I looked at Rory. “Is this Operation Egg?”
“How do you know about Operation Egg?” he said.
“Nils was talking about it this morning in the kitchen, remember?”
“Oh. No, this isn’t Operation Egg.”
LaShawn, after having brought out five crates of ammunition and a remote-control toy Jeep, dragged the iron sheet back over the bunker and covered it with leaves and branches. He dusted himself off, did a little Muhammad Ali shuffle and started throwing jabs at the air. I sighed.
“I’m telling you Miles,” said Rory. “We’ve planned this better than any other operation I’ve been involved in.

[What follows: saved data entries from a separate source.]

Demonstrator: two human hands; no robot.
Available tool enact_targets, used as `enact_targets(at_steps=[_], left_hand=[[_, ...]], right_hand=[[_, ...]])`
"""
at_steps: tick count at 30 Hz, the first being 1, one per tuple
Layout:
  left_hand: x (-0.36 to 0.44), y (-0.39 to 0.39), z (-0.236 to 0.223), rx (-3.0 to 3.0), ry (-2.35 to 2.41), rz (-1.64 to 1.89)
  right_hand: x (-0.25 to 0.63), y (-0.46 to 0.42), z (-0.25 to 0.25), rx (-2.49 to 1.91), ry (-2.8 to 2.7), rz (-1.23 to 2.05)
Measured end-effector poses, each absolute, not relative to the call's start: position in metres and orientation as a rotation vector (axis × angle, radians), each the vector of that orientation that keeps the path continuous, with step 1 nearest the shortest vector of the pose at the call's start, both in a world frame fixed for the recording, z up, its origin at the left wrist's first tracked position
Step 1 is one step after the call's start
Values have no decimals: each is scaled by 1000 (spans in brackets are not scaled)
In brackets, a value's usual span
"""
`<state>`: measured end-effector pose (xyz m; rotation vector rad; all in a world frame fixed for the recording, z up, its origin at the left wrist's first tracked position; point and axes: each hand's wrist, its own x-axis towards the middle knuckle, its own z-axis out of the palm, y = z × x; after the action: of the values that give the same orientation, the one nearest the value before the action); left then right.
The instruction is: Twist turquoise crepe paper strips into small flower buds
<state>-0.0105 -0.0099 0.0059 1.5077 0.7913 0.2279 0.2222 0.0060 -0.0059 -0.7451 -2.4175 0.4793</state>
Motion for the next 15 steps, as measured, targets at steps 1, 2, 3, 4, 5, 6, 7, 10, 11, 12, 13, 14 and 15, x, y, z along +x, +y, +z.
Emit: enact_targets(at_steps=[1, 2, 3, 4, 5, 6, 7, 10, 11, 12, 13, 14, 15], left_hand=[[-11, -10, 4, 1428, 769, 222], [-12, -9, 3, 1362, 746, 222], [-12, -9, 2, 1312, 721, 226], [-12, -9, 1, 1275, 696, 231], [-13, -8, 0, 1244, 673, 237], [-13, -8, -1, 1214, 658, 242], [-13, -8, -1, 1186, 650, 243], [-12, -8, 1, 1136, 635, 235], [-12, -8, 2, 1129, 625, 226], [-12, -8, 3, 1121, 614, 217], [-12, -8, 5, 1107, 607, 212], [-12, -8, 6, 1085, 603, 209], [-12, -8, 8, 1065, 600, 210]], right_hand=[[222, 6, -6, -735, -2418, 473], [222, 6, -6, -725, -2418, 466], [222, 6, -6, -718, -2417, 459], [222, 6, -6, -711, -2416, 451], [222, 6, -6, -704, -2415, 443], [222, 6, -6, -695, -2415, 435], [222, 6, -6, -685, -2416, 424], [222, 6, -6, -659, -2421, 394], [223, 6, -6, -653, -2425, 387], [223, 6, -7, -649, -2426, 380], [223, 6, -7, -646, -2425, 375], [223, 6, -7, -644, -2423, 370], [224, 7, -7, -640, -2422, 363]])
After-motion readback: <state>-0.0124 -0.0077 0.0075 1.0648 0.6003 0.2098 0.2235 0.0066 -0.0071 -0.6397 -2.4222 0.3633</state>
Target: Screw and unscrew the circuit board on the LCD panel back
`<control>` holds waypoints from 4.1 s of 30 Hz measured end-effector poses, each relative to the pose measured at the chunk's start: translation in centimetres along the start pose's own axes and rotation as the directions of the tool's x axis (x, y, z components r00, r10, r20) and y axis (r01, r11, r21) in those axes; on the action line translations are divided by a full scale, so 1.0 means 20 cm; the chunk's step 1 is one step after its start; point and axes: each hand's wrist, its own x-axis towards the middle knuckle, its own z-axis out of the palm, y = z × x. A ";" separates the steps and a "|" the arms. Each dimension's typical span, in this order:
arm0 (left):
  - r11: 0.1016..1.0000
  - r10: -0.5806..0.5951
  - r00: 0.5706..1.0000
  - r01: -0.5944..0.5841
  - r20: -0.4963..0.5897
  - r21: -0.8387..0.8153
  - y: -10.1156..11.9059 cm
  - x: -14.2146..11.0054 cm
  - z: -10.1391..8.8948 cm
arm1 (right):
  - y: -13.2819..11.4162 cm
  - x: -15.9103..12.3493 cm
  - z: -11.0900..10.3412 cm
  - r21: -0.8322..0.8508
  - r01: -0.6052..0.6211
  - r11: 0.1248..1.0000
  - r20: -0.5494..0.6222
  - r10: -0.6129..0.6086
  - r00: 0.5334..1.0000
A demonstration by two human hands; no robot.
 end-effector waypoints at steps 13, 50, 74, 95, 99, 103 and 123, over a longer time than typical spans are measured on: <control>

Old Nils has been in on it from the start.”
“Why do you guys always go to Nils for these things?”
“Well, hindsight’s twenty-twenty, Miles. Might as well use it.”
“Right,” I said, without understanding what he meant.
He grabbed me by the shirt and looked at me earnestly. “Hey, I know this is a sh**ty situation, and you don’t have to stay, but when have I ever let you down? We made it out of Belgium, didn’t we? And Tokyo. And we got home from New Zealand.”
“All right,” I said. I rubbed my eyes. “You’re the birthday boy, and if this is the party you want… I’m in.”
Rory grabbed me and hugged me and slapped me on the back. “Hey LaShawn,” he called. “Miles is in.”
LaShawn’s eyes lit up. “F**king yes!”
He started jumping around with his hands above his head. I had to laugh.
LaShawn grabbed a giant machine gun and a box of ammunition and headed down the hill, toward the other side of the yard.
“What do you need me to do?” I asked Rory.
“Give LaShawn a hand carting that gear. I’ve got a few things to set up, so I’ll catch up with you soon, okay?”
I nodded, and Rory turned and walked back through the trees.
“Hey Rory,” I said.
“Where did you get that peach?”
He pointed. “Over there. There’s a peach tree. Took me a while to find a good one though—they aren’t ripe.”
I trekked through the scrub in the direction Rory had aimed his finger, and soon came across the peach tree. Rory was right; the peaches were not ready for eating. However, all I had eaten that day was a slice of cold pizza, so I was feeling peckish. I picked the biggest peach I could find; it had a tinge of yellow, so it must have been close to ripening. The flesh was a little crunchy, but it tasted okay. I ate six and a half peaches, each one less ripe than the last. As I threw the last half-peach away, I heard a dragging rustle nearby. I backed up and scanned the area. That bloody goanna. Another rustle. I picked up a long stick. There was a scraping scurry near the peach tree; I held the stick in front of me and looked for the terrorising lizard. Then I heard a voice.
“You are a spectacular f**king failure,” it said. “You are going to f**k this up just like everything else you do. Useless piece of sh**.”
I stood there stuck for a moment. My shoulders drooped. The stick slipped free from my fingers and clacked on the hard dirt. There was a slow scrape behind the peach tree.
“You think you’re going to save the day? Ha! What a f**king joke. Fat Boy here thinks he’s going to help his friends.”
I backed away from the tree.
“You. Are. A. F**king. Failure,” chanted the voice.
I turned, put my head down and quickly walked away.
“Oh, running off again?” called the voice after me. “There’s a surprise. F**king pathetic!”